• **WHAT TO DO**
Word for word, give the listing below again.

=== Begin Enclosure ===

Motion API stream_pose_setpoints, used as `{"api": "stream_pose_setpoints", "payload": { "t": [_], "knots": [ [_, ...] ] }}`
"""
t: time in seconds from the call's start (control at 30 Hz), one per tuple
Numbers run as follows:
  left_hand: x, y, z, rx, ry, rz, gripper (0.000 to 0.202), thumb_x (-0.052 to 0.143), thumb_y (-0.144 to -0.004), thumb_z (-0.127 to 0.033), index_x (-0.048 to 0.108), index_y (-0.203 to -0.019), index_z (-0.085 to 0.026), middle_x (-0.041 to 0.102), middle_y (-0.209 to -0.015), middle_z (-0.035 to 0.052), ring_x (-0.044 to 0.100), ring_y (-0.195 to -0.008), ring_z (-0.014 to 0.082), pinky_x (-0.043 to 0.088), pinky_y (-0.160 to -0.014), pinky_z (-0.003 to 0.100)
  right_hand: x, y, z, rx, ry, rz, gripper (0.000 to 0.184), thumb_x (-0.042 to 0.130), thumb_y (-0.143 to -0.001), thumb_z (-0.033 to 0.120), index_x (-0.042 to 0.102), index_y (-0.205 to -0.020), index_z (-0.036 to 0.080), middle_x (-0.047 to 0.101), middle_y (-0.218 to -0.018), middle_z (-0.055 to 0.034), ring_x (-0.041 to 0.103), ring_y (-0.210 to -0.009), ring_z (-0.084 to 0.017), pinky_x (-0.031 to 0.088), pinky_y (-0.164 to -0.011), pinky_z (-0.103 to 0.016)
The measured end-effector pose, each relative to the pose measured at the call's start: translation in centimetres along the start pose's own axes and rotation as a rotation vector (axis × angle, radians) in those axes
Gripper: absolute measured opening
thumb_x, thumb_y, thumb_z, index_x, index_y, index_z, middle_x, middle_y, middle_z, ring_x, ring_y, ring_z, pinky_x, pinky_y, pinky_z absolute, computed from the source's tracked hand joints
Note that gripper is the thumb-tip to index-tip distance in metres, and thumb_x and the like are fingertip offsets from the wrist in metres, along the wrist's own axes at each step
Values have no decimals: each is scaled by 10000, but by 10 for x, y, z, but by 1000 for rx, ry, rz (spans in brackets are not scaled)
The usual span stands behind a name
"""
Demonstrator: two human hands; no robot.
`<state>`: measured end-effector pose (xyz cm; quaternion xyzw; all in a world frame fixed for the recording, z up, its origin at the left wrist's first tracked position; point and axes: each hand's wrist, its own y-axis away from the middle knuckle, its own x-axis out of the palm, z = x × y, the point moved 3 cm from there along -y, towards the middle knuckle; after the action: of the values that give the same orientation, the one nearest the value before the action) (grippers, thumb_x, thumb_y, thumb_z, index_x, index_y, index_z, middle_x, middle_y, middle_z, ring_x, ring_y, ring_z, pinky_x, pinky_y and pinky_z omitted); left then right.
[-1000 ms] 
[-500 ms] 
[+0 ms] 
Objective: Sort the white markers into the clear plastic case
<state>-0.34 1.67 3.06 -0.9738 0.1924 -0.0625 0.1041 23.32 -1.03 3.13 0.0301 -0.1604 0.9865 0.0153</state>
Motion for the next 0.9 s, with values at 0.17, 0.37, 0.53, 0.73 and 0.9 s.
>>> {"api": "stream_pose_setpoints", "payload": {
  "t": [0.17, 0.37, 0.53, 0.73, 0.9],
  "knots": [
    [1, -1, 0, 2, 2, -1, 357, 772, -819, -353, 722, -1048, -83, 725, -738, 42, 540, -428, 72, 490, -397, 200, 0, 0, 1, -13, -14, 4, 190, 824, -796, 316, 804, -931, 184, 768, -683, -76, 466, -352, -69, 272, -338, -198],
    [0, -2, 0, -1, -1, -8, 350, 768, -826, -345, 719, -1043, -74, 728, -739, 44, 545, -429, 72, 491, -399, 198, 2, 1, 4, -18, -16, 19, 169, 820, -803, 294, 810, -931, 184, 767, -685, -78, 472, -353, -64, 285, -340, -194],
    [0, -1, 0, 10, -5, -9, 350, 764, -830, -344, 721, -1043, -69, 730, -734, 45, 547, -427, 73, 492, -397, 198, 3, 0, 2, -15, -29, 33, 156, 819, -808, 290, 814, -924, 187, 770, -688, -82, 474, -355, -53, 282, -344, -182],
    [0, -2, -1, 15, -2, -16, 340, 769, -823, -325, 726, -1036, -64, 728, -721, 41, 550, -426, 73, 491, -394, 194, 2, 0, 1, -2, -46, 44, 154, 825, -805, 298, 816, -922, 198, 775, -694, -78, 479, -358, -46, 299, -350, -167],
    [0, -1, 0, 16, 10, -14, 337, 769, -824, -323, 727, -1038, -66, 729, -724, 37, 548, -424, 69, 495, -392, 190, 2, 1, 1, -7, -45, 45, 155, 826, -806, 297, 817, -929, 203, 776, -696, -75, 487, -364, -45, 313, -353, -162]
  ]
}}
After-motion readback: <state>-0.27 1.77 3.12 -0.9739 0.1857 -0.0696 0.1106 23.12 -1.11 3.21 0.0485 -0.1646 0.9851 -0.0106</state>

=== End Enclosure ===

• **TASK OUTPUT**
Motion API stream_pose_setpoints, used as `{"api": "stream_pose_setpoints", "payload": { "t": [_], "knots": [ [_, ...] ] }}`
"""
t: time in seconds from the call's start (control at 30 Hz), one per tuple
Numbers run as follows:
  left_hand: x, y, z, rx, ry, rz, gripper (0.000 to 0.202), thumb_x (-0.052 to 0.143), thumb_y (-0.144 to -0.004), thumb_z (-0.127 to 0.033), index_x (-0.048 to 0.108), index_y (-0.203 to -0.019), index_z (-0.085 to 0.026), middle_x (-0.041 to 0.102), middle_y (-0.209 to -0.015), middle_z (-0.035 to 0.052), ring_x (-0.044 to 0.100), ring_y (-0.195 to -0.008), ring_z (-0.014 to 0.082), pinky_x (-0.043 to 0.088), pinky_y (-0.160 to -0.014), pinky_z (-0.003 to 0.100)
  right_hand: x, y, z, rx, ry, rz, gripper (0.000 to 0.184), thumb_x (-0.042 to 0.130), thumb_y (-0.143 to -0.001), thumb_z (-0.033 to 0.120), index_x (-0.042 to 0.102), index_y (-0.205 to -0.020), index_z (-0.036 to 0.080), middle_x (-0.047 to 0.101), middle_y (-0.218 to -0.018), middle_z (-0.055 to 0.034), ring_x (-0.041 to 0.103), ring_y (-0.210 to -0.009), ring_z (-0.084 to 0.017), pinky_x (-0.031 to 0.088), pinky_y (-0.164 to -0.011), pinky_z (-0.103 to 0.016)
The measured end-effector pose, each relative to the pose measured at the call's start: translation in centimetres along the start pose's own axes and rotation as a rotation vector (axis × angle, radians) in those axes
Gripper: absolute measured opening
thumb_x, thumb_y, thumb_z, index_x, index_y, index_z, middle_x, middle_y, middle_z, ring_x, ring_y, ring_z, pinky_x, pinky_y, pinky_z absolute, computed from the source's tracked hand joints
Note that gripper is the thumb-tip to index-tip distance in metres, and thumb_x and the like are fingertip offsets from the wrist in metres, along the wrist's own axes at each step
Values have no decimals: each is scaled by 10000, but by 10 for x, y, z, but by 1000 for rx, ry, rz (spans in brackets are not scaled)
The usual span stands behind a name
"""
Demonstrator: two human hands; no robot.
`<state>`: measured end-effector pose (xyz cm; quaternion xyzw; all in a world frame fixed for the recording, z up, its origin at the left wrist's first tracked position; point and axes: each hand's wrist, its own y-axis away from the middle knuckle, its own x-axis out of the palm, z = x × y, the point moved 3 cm from there along -y, towards the middle knuckle; after the action: of the values that give the same orientation, the one nearest the value before the action) (grippers, thumb_x, thumb_y, thumb_z, index_x, index_y, index_z, middle_x, middle_y, middle_z, ring_x, ring_y, ring_z, pinky_x, pinky_y and pinky_z omitted); left then right.
[-1000 ms] 
[-500 ms] 
[+0 ms] 
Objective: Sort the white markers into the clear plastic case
<state>-0.34 1.67 3.06 -0.9738 0.1924 -0.0625 0.1041 23.32 -1.03 3.13 0.0301 -0.1604 0.9865 0.0153</state>
Motion for the next 0.9 s, with values at 0.17, 0.37, 0.53, 0.73 and 0.9 s.
>>> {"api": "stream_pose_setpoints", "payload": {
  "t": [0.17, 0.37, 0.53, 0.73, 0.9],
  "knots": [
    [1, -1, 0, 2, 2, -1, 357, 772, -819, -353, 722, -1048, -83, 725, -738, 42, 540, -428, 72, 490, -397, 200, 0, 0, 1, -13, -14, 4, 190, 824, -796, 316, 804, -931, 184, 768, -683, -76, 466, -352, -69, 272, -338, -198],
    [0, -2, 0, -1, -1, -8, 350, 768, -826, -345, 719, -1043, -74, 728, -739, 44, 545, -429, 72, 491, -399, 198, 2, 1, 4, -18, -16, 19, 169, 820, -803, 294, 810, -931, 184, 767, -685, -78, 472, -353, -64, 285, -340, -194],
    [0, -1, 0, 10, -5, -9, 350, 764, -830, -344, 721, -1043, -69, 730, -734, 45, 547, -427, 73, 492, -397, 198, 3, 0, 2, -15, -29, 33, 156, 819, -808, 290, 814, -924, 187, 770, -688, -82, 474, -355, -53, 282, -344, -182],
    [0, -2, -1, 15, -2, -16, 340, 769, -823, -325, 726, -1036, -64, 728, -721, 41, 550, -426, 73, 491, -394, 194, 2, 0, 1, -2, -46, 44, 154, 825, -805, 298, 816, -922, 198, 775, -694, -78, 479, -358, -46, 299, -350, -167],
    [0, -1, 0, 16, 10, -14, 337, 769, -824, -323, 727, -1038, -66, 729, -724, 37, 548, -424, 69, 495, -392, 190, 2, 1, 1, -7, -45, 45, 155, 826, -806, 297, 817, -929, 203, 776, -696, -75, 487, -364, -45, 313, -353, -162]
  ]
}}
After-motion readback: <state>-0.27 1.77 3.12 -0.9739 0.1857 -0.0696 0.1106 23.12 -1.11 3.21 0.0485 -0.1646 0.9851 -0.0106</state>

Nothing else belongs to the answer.